The Articles of Confederation served as a bridge between the British Crown Rule of the original 13 colonies and the adoption and ratification of the Constitution of the United States. It was drawn up after the Declaration of Independence by a committee made up of members of the Second Continental Congress representing the thirteen newly Independent States. The proposed articles were presented to the members of Congress 8 days after the Declaration of Independence was signed on July 12, 1776 by a committee of congressional members. This committee intentionally established 13 independent and sovereign states with the emphasis on a very limited amount of governmental control. After years of heavy handed control by the British, the Congress was united in its thinking that government should have very little power to tell the states what they could and could not do. Initially there was a lot of arguing between the states concerning borders and equal representation by the smaller states but eventually a consensus was reached and the Articles were signed and ratified on March 1, 1781.

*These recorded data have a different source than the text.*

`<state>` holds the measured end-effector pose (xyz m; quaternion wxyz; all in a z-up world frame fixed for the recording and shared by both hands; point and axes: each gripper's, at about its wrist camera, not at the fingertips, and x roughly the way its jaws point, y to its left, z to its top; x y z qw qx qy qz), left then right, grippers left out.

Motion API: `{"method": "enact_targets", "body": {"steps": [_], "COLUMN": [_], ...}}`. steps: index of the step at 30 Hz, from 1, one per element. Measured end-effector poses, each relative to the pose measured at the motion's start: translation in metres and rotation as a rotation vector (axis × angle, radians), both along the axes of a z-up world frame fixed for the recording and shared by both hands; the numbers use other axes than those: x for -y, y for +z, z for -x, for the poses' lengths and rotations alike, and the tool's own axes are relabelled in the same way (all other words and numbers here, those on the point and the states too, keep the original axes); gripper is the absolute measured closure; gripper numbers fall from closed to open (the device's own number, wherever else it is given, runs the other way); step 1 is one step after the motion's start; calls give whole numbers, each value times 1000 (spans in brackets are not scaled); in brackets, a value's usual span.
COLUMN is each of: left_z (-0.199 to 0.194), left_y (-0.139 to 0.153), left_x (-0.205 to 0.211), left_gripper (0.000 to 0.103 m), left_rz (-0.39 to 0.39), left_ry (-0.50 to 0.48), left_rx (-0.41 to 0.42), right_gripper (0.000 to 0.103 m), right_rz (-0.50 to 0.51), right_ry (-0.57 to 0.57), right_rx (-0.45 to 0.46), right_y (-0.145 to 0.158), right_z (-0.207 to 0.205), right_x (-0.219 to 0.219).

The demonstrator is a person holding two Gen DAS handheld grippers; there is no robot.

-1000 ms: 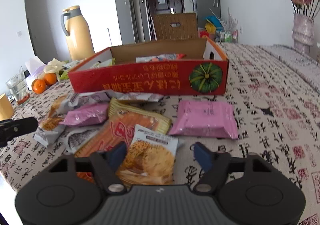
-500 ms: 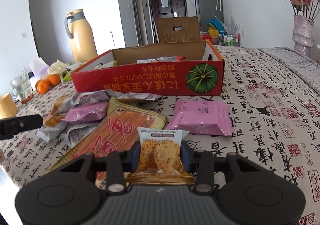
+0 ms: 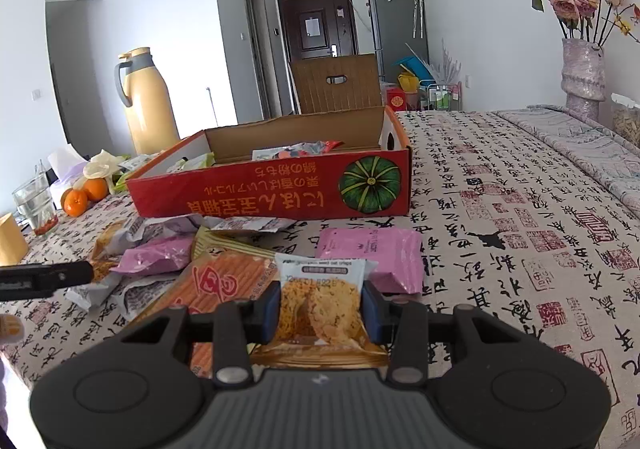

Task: Organize snacks
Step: 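Grasp the cookie packet with the right tool while the left tool grasps a white cracker packet, then lower both packets into the cardboard box and open both tools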

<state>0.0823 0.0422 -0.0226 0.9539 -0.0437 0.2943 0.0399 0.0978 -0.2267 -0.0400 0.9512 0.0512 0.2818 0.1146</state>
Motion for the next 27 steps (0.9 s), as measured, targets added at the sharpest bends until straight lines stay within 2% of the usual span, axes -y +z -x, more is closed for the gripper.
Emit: {"method": "enact_targets", "body": {"steps": [2,8,10,11,13,17,27], "left_z": [-6,-24,-27,-27,-25,-21,0], "left_y": [-4,-14,-18,-18,-18,-18,-4], "left_x": [0,1,1,1,2,2,8], "left_gripper": [3,21,35,36,57,58,60], "left_rz": [5,22,34,30,35,49,28], "left_ry": [2,4,3,7,-6,-26,-53], "left_rx": [-16,-65,-82,-77,-73,-65,-15], "right_gripper": [63,62,62,62,62,62,62], "right_rz": [0,3,4,5,6,6,8], "right_ry": [0,-2,-3,-3,-4,-1,-10], "right_rx": [0,-1,-1,-2,-3,-6,1], "right_y": [0,0,0,0,0,-1,1], "right_z": [0,-1,-1,-1,-2,-3,-2], "right_x": [0,0,0,0,0,0,2]}}
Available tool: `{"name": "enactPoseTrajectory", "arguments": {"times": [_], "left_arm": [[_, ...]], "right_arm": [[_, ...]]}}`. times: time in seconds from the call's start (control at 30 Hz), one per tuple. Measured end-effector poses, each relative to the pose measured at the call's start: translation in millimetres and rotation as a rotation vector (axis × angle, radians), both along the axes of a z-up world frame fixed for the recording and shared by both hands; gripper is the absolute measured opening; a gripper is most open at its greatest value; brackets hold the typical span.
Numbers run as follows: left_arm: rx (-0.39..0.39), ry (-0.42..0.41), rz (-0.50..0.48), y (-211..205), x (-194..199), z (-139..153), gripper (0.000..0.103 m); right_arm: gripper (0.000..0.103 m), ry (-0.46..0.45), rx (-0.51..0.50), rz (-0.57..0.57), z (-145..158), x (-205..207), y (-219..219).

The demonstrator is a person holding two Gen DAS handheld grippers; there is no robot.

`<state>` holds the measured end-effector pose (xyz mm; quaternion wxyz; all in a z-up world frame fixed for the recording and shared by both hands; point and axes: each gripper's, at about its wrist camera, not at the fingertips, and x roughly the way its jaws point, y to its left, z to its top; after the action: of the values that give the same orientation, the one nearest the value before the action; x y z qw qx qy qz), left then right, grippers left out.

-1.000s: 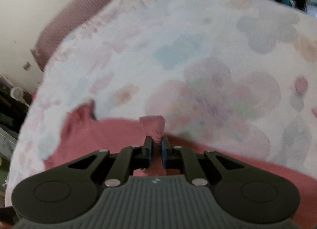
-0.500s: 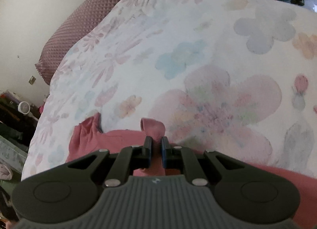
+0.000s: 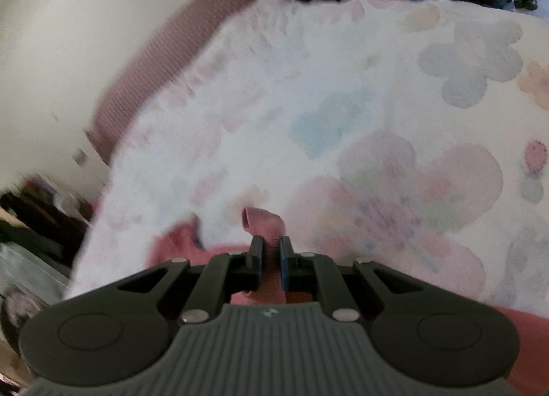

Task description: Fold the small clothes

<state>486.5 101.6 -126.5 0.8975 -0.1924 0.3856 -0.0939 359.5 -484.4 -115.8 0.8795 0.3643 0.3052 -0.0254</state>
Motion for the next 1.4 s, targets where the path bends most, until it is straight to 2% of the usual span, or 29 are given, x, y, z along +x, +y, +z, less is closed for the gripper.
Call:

The Articles stated that the Congress had the power to regulate foreign affairs, war, and the postal service and to appoint military officers, control Indian affairs, borrow money, determine the value of coin, and issue bills of credit. These Articles were in effect from March 1, 1781 thru March 4, 1789 when the Constitution of the United States went into effect. The Articles of Confederation are often forgotten, but they were a necessary and important first step forward towards what would ultimately be drafting of The Constitution of the United States of America. The Congress adopted many of the Articles but gave the government more power in the final draft of the Constitution. The Constitution also provided for the Executive and Judicial branches of government that were not part of the Articles.
The study of the Articles of Confederation will give the reader a good starting point when researching and studying the Constitution and the times and reasons leading up to its writing and ultimate ratification.